## Problem details
The response must be made up of the lines in the entries below that contain "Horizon".

## Input material
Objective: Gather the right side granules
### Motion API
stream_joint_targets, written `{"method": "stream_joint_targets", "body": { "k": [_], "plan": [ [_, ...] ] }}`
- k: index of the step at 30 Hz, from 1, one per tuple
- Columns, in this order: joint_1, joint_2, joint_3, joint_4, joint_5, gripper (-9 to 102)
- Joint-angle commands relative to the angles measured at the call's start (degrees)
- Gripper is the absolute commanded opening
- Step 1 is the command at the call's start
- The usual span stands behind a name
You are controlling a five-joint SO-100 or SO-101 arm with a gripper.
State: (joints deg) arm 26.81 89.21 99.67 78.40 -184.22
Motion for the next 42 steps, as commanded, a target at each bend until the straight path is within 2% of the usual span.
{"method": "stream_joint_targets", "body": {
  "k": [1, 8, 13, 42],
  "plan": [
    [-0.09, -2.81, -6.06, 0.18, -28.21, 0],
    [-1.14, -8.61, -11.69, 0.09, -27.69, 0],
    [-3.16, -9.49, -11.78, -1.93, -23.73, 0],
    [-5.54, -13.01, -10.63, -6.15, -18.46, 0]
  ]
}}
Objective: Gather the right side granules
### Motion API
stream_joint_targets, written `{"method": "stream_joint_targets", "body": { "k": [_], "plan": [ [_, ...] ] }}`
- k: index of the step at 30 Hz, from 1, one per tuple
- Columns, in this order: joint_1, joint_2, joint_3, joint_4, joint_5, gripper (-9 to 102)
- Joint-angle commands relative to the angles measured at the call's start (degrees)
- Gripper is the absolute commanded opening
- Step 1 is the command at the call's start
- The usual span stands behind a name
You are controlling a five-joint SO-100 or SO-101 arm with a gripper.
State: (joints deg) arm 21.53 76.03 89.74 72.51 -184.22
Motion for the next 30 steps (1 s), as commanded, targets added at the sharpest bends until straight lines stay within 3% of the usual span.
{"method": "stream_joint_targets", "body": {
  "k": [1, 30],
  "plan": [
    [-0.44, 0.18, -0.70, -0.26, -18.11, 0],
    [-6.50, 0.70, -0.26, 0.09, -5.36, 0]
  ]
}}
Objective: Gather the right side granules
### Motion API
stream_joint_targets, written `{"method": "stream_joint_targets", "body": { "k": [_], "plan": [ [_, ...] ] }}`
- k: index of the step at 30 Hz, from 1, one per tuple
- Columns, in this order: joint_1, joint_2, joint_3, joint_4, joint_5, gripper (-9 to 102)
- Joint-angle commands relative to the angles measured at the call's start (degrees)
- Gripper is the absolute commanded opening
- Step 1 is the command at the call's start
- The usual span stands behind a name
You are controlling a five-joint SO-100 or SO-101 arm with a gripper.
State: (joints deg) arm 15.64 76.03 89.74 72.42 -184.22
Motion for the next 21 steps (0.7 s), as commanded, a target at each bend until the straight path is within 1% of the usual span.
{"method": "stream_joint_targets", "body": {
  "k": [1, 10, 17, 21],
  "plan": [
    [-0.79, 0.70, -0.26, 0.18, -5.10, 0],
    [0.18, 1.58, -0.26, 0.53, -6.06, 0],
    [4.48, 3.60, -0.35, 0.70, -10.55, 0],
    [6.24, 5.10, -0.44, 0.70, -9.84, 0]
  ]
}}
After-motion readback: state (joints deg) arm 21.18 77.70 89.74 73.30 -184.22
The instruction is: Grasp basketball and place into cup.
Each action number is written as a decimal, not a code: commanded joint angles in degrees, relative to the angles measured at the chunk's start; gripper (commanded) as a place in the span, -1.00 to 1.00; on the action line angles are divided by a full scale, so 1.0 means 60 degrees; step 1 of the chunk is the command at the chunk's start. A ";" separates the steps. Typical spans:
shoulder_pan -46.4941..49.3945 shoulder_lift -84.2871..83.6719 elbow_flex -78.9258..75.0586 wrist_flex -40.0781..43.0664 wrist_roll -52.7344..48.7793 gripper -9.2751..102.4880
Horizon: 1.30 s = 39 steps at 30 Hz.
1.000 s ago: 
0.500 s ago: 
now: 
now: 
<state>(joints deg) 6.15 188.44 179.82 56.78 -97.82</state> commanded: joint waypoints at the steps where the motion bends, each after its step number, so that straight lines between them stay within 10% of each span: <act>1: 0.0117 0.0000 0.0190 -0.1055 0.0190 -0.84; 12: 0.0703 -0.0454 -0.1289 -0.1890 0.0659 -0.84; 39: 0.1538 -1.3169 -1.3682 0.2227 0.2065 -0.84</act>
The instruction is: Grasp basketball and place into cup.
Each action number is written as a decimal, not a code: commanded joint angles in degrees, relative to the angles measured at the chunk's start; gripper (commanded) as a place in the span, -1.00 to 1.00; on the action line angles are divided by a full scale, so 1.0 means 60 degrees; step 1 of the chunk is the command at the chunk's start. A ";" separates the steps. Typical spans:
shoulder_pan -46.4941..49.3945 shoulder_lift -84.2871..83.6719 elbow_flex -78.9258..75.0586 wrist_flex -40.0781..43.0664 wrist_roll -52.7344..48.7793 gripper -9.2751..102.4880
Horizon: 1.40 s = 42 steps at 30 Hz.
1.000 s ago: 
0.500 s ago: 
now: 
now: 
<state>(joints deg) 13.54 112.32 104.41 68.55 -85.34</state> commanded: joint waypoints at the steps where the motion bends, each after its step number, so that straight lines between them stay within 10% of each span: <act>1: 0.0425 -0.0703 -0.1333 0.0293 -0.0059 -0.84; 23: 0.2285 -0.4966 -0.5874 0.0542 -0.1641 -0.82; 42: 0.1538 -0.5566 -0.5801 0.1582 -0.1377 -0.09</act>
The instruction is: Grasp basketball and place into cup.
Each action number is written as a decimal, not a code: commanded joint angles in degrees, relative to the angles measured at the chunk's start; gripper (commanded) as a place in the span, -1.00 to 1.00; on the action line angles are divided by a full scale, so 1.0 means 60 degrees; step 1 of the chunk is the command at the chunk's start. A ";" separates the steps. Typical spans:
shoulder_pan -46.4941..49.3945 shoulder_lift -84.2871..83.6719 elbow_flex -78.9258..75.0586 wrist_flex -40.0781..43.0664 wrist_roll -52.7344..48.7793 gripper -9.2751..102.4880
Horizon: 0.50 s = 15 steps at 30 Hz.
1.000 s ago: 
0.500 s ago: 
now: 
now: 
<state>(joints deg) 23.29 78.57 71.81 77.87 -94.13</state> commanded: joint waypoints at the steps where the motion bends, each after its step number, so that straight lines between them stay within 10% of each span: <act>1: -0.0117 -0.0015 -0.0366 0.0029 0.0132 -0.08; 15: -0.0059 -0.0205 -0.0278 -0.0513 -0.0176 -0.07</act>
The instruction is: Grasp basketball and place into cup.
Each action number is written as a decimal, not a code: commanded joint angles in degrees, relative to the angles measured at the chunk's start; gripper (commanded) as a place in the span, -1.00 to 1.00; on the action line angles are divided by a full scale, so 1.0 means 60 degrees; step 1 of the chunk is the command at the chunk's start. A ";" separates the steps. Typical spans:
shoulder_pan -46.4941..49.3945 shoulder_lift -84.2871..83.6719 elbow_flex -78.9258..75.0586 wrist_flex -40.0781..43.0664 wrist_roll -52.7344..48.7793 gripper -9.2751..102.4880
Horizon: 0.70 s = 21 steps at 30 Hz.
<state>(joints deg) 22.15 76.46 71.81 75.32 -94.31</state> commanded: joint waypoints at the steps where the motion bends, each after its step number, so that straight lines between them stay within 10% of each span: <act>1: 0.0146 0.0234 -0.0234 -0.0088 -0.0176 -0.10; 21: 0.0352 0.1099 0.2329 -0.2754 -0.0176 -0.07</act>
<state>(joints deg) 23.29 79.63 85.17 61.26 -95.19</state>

## Solution to the exercise
Horizon: 1.30 s = 39 steps at 30 Hz.
Horizon: 1.40 s = 42 steps at 30 Hz.
Horizon: 0.50 s = 15 steps at 30 Hz.
Horizon: 0.70 s = 21 steps at 30 Hz.

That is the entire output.